As comunidades se caracterizam, muitas vezes, pela falta de saneamento básico, exposição à violência, insegurança alimentar e entre outros fatores que nos mostram que os direitos básicos, infelizmente, não chegam a todos. Apesar de o programa “Minha Casa, Minha Vida” ter construído por volta de cinco milhões de moradias entre 2009 e 2018, a favelização continuou em crescimento, principalmente pelo aumento do desemprego. 

Preconceito e romantização 

A falta de oportunidades de emprego e estudo fazem os moradores das favelas parecerem “inaptos” a modificarem suas realidades. É preciso que todos os indivíduos que têm a intenção de auxiliar na construção de uma sociedade mais justa se manifestem contrários aos estereótipos e preconceitos aplicados à quem veio do morro. 

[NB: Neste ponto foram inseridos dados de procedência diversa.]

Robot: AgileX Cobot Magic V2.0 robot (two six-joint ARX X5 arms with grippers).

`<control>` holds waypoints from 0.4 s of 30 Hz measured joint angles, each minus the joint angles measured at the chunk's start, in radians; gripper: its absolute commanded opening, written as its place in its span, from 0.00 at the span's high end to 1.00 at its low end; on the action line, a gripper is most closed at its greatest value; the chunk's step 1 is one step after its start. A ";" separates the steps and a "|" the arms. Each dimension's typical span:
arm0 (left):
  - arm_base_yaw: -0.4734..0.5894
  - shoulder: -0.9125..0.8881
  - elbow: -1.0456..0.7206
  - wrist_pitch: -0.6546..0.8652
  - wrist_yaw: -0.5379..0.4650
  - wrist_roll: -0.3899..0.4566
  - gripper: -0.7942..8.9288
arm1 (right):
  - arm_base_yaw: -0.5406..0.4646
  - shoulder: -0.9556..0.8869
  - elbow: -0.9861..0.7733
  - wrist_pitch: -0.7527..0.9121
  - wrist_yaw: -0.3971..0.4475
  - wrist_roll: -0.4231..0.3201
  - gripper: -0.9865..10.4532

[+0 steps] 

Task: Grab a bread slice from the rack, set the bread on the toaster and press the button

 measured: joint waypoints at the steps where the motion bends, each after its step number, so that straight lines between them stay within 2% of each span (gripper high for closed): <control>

Mas, é necessário encontrar um meio termo. Em meio ao grande acesso à informações, muitas vezes de maneira equivocada, as quais reforçam os estereótipos relacionados à favela, não devemos apelar para a romantização da realidade daquelas pessoas. Uma vez que o jornalismo não expoẽ as dificuldades enfrentadas por aqueles que vivem na realidade das favelas, a tendência de quem não está inserido no ambiente é considerar que as comunidades são apenas como uma realidade idealizada, composta apenas por diversão e cultura, onde se anula assuntos que também são de interesse do público.